• **REQUIRED ACTION**
Restate the following data in its entirety, word for word and without images.
────────────────────────────────────────
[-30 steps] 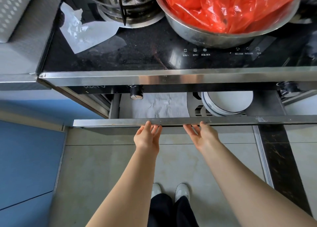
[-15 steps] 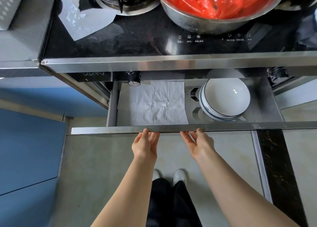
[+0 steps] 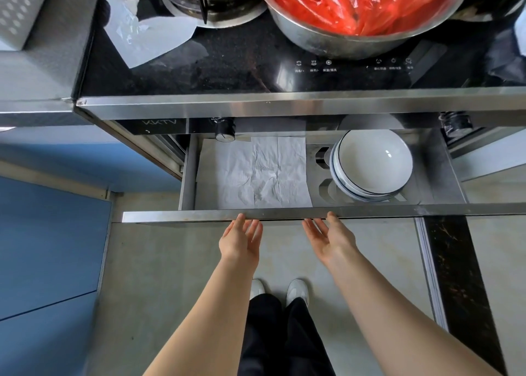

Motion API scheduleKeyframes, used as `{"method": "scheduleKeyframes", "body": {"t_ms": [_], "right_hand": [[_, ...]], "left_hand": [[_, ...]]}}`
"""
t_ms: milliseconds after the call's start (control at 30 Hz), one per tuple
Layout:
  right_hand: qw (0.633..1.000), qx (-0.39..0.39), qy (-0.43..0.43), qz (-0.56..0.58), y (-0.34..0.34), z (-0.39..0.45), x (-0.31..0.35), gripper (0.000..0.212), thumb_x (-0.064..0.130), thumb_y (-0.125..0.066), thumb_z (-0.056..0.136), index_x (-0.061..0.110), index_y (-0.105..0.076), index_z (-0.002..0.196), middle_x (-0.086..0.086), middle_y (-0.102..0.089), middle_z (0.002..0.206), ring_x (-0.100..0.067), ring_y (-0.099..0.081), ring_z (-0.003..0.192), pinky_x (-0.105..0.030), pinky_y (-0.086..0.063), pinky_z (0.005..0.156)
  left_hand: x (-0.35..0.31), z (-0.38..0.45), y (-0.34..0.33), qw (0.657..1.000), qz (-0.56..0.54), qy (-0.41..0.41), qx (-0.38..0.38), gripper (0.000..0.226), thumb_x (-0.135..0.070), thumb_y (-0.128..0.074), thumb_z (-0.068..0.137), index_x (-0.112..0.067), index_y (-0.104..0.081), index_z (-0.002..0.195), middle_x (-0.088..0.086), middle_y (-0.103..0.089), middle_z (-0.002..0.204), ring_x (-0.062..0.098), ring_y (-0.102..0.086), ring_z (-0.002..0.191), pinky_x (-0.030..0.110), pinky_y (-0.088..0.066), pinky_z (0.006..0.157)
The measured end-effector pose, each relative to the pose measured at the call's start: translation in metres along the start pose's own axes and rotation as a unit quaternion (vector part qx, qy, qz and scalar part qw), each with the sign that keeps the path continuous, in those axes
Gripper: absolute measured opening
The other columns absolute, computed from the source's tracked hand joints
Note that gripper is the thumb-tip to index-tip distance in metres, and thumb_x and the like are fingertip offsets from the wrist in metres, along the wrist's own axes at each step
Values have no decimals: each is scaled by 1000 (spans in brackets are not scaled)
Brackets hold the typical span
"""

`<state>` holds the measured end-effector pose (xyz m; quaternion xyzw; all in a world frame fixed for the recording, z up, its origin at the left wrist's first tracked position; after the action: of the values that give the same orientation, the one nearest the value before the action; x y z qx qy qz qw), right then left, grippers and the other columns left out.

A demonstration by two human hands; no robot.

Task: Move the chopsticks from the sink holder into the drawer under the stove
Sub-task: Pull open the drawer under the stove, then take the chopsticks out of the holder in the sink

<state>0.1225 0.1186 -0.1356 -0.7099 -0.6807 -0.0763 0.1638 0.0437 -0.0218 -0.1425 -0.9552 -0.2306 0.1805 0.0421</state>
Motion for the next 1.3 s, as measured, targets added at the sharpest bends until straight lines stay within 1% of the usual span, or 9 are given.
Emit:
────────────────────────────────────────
• **EXERCISE RESULT**
[-30 steps] 
[-15 steps] 
[+0 steps] 

Motion API scheduleKeyframes, used as `{"method": "scheduleKeyframes", "body": {"t_ms": [_], "right_hand": [[_, ...]], "left_hand": [[_, ...]]}}`
"""
t_ms: milliseconds after the call's start (control at 30 Hz), one per tuple
Layout:
  right_hand: qw (0.633..1.000), qx (-0.39..0.39), qy (-0.43..0.43), qz (-0.56..0.58), y (-0.34..0.34), z (-0.39..0.45), x (-0.31..0.35), gripper (0.000..0.212), thumb_x (-0.064..0.130), thumb_y (-0.125..0.066), thumb_z (-0.056..0.136), index_x (-0.061..0.110), index_y (-0.105..0.076), index_z (-0.002..0.196), middle_x (-0.086..0.086), middle_y (-0.102..0.089), middle_z (0.002..0.206), ring_x (-0.100..0.067), ring_y (-0.099..0.081), ring_z (-0.003..0.192), pinky_x (-0.105..0.030), pinky_y (-0.086..0.063), pinky_z (0.005..0.156)
  left_hand: x (-0.35..0.31), z (-0.38..0.45), y (-0.34..0.33), qw (0.657..1.000), qz (-0.56..0.54), qy (-0.41..0.41), qx (-0.38..0.38), gripper (0.000..0.226), thumb_x (-0.135..0.070), thumb_y (-0.128..0.074), thumb_z (-0.068..0.137), index_x (-0.112..0.067), index_y (-0.104..0.081), index_z (-0.002..0.195), middle_x (-0.088..0.086), middle_y (-0.103..0.089), middle_z (-0.002..0.204), ring_x (-0.062..0.098), ring_y (-0.102..0.086), ring_z (-0.002..0.191), pinky_x (-0.030..0.110), pinky_y (-0.088..0.066), pinky_z (0.006..0.157)
The measured end-effector pose, each relative to the pose measured at the call's start: translation in metres along the start pose's own axes and rotation as a unit quaternion (vector part qx, qy, qz and scalar part qw), each with the sign that keeps the path continuous, in those axes
Gripper: absolute measured opening
The other columns absolute, computed from the source's tracked hand joints
Note that gripper is the thumb-tip to index-tip distance in metres, and thumb_x and the like are fingertip offsets from the wrist in metres, along the wrist's own axes at each step
Values have no decimals: each is scaled by 1000 (spans in brackets are not scaled)
Brackets hold the typical span
"""

`<state>` holds the measured end-effector pose (xyz m; quaternion xyzw; all in a world frame fixed for the recording, z up, its origin at the left wrist's first tracked position; after the action: of the values that give the same orientation, the one nearest the value before the action; x y z qx qy qz qw), right then left, grippers and the other columns left out.

A demonstration by two human hands; no robot.

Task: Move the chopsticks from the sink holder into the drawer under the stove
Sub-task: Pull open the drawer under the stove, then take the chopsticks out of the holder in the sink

<state>0.1225 0.1186 -0.1356 -0.7099 -0.6807 -0.0763 0.1638 0.0437 -0.0218 -0.1425 -0.9552 -0.2306 0.1805 0.0421</state>
Motion for the next 1.3 s, as measured, targets added at the sharpest bends until straight lines stay within 1% of the usual span, or 9 are given.
Emit:

Nothing remains to be done in this exercise.